Перед ним была высокая, стройная фигура очень моложавого человека, которому на вид можно было дать лет тридцать пять, не более. В темных волосах, коротко подстриженных, ни одного седого волоска. На лице, теперь побледневшем от волнения, ни одной морщины. Глаза ясны и свежи, точно и не было бессонных ночей, скучных веселостей и одиноких, но милых печалей.

Алексей Григорьевич опять сел на свое любимое место, в привычном углу удобного, обтянутого мягкой темно-синей кожей, дивана, машинально взял в руки ту же книгу, но не читал. Он задумался о привычном.

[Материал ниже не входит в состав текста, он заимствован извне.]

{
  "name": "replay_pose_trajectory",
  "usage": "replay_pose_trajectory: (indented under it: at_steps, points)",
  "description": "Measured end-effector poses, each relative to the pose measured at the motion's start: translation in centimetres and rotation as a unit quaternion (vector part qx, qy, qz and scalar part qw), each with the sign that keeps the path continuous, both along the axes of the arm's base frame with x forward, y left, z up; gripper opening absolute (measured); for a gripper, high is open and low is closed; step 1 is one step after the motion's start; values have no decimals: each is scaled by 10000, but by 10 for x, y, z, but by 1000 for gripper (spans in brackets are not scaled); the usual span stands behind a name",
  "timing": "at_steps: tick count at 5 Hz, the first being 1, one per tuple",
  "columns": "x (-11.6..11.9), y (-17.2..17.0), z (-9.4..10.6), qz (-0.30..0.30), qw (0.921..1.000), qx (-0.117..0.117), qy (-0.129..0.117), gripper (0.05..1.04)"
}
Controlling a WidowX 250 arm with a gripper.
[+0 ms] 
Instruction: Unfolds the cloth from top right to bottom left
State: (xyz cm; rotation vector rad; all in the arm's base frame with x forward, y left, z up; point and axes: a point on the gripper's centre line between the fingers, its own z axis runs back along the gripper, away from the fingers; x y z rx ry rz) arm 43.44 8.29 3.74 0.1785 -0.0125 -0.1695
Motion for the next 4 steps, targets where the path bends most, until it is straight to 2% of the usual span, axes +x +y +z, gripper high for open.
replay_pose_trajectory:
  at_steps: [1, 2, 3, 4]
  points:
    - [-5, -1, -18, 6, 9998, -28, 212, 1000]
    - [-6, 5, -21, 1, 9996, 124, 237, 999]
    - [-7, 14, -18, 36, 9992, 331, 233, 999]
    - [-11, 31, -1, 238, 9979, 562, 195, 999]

Как всегда в значительные минуты жизни, вспомнилась жена, милая Шурочка. Расплавленным золотом опять упали в душу все те же ее два слова, — тяжело и больно упали:

— Я умираю.

Потом его мысль пробегала длинный ряд этих лет после Шурочкиной смерти, и совокупность их представлялась теперь Алексею Григорьевичу каким-то обширным, холодным, пустынным покоем, в котором, подобный ряду бледных призраков, проходит скучный ряд ненужных событий, и у четырех углов этого покоя видны четыре великие духа, господствующие над его жизнью. Черты их сначала были неопределенны и туманны, а теперь все яснее с каждым днем понимал Алексей Григорьевич их взаимную связь и характер их власти над жизнью.

Первый лик — призрак отошедшей от этой жизни и потому оставшейся навеки живой, неизменно властительной, — лик его жены. Она была подобна первой жене первого человека, полуночной, лунной Лилит, той, которую неразумные боятся.

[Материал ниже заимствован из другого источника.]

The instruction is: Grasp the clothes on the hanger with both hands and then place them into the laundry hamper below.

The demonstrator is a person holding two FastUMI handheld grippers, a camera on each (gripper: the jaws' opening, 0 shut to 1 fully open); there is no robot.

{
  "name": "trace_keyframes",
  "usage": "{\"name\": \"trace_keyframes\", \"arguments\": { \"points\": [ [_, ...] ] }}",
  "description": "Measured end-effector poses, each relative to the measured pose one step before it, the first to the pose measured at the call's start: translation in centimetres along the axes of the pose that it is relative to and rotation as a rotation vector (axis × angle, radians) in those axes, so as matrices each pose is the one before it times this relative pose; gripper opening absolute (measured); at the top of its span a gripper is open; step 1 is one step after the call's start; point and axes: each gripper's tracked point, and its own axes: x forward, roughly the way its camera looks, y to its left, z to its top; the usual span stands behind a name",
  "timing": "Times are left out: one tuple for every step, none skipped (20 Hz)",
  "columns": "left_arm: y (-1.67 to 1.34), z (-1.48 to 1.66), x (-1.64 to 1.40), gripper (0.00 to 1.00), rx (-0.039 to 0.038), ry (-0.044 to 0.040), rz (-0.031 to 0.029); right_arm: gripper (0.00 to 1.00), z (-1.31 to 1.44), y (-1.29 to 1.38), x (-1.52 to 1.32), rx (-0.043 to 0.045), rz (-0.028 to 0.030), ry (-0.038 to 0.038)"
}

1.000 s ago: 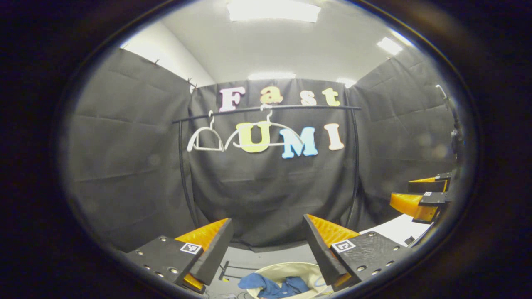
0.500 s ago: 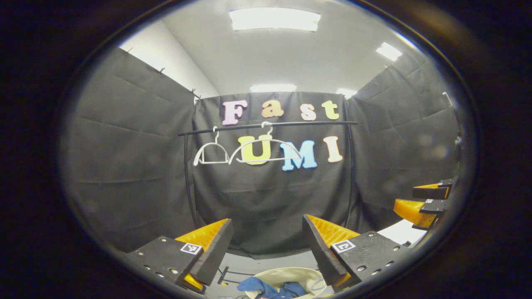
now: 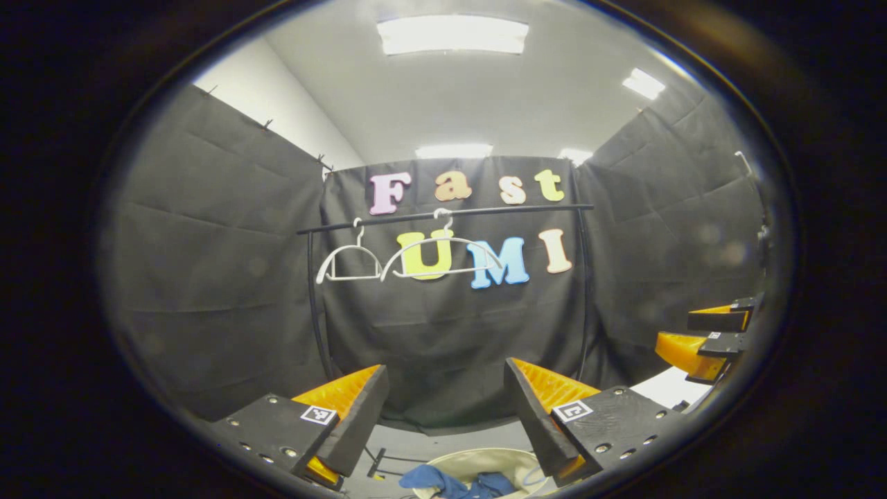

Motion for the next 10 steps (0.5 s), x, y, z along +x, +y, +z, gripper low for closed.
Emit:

Кто-то злой и порочный, кто-то из потомков страстной, земной Евы, придумал сказать про нежную Лилит, что она — злая и порочная, что она — первая колдунья и мать всех злых чародеек и ведьм. Услада горьких одиночеств, щедрая подательница нежных мечтаний, сладчайшая утешительница Лилит! У тебя есть чары и тайны, но очарования твои благи и тайны твои святы.

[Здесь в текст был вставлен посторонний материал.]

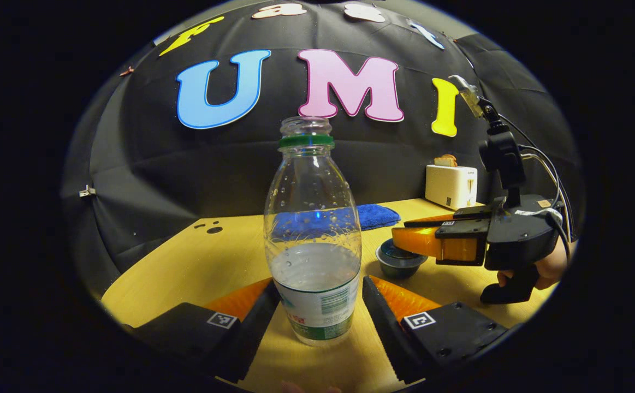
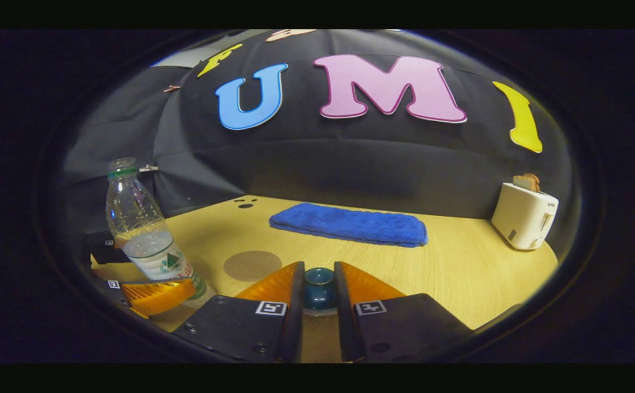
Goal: Open the teacup lid with one hand, grasp the water bottle and pour water into the teacup with the other hand; after pouring, place the water bottle on the coaster and then close the teacup lid.
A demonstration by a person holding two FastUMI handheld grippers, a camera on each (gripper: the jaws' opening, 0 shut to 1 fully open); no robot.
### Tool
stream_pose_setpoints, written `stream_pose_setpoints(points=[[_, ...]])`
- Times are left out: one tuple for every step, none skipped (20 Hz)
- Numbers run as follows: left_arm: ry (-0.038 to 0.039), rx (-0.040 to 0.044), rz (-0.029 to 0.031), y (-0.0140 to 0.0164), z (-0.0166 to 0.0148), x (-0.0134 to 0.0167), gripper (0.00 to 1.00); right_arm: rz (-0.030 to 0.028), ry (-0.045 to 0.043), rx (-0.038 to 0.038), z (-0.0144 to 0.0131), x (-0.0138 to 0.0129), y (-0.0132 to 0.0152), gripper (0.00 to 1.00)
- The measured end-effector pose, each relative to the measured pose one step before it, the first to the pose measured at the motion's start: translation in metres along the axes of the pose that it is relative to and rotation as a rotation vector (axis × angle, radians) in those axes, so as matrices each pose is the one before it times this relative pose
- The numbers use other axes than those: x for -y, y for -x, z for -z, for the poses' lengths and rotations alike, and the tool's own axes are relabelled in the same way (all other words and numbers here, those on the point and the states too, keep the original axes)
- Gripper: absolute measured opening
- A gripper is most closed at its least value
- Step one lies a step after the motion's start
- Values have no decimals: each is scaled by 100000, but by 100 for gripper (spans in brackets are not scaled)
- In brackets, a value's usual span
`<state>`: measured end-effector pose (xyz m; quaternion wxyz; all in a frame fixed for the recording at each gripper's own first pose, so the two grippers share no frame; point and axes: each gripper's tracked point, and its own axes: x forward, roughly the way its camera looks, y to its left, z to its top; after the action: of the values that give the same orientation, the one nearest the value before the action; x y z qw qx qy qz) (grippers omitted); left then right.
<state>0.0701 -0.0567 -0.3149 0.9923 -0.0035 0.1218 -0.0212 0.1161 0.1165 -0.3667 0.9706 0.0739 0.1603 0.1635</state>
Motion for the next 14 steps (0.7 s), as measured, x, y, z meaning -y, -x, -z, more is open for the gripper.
stream_pose_setpoints(points=[[-72,-6,-106,-5,114,46,95,277,176,373,-117,144,162,31],[41,-38,-41,-155,-99,60,95,392,184,662,-306,251,293,36],[111,-92,-185,-95,195,38,95,708,250,988,-452,286,343,36],[101,-266,-140,-98,34,-30,95,908,352,1259,-559,406,334,36],[211,-520,12,-139,226,-18,95,1151,420,1201,-611,486,401,36],[320,-298,-82,-74,5,-7,95,1277,507,1270,-384,551,397,36],[175,420,-1204,-91,-107,-204,95,1169,584,824,-463,592,454,36],[421,-272,-983,576,-372,-216,87,1138,387,574,-306,599,396,31],[14,-926,-998,-468,424,-143,79,994,102,555,-335,646,479,31],[-1119,-1110,-1079,-27,-41,-230,78,908,-57,494,-232,547,354,36],[-2221,-799,-1417,30,27,-320,77,1074,176,472,-231,661,420,31],[-4040,-365,-952,-153,-400,-434,76,844,159,312,-123,600,415,31],[-6266,20,-2142,-170,-546,-633,76,974,406,224,-148,594,392,31],[-8102,-275,-3394,-371,-543,-1002,75,1022,406,77,-87,658,369,31]])
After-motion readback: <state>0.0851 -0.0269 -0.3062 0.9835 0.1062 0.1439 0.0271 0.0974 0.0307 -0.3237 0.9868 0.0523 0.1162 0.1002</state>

Подобная Лилит, покойная Шурочка всегда предстояла душе Алексея Григорьевича, никогда не докучая своим внешним присутствием в этом предметном мире. Переставшая быть предметом среди предметов, уже ничего для себя не желающая, не имеющая ни в чем, даже забывчивой совести не посылающая нежных укоров, вот в этом самом своем отречении от жизни хранила она такую дивную власть, преодолеть которую не может никакая земная сила.

В первые годы Алексею Григорьевичу казалось, что это обаяние покойной Шурочки — нечто личное, только ему свойственное, принадлежащее исключительно силе его любви. Он думал, что, может быть, никто на земле, переживший любимого, не любил почившего так. Он знал, что есть люди, которые умирают, не перенеся смерти любимого человека. И в первые годы как-то странно удивляло его, отчего после Шурочкиной смерти он не застрелился.

Но шли годы, и любовь его к покойной Шурочке не угасала, и если не возрастала, то потому только, что она была любовью истинной и потому безмерной, такой любовью, которая не может знать ни умалений, ни возрастаний. Это была любовь, неизменно господствующая над жизнью и над смертью.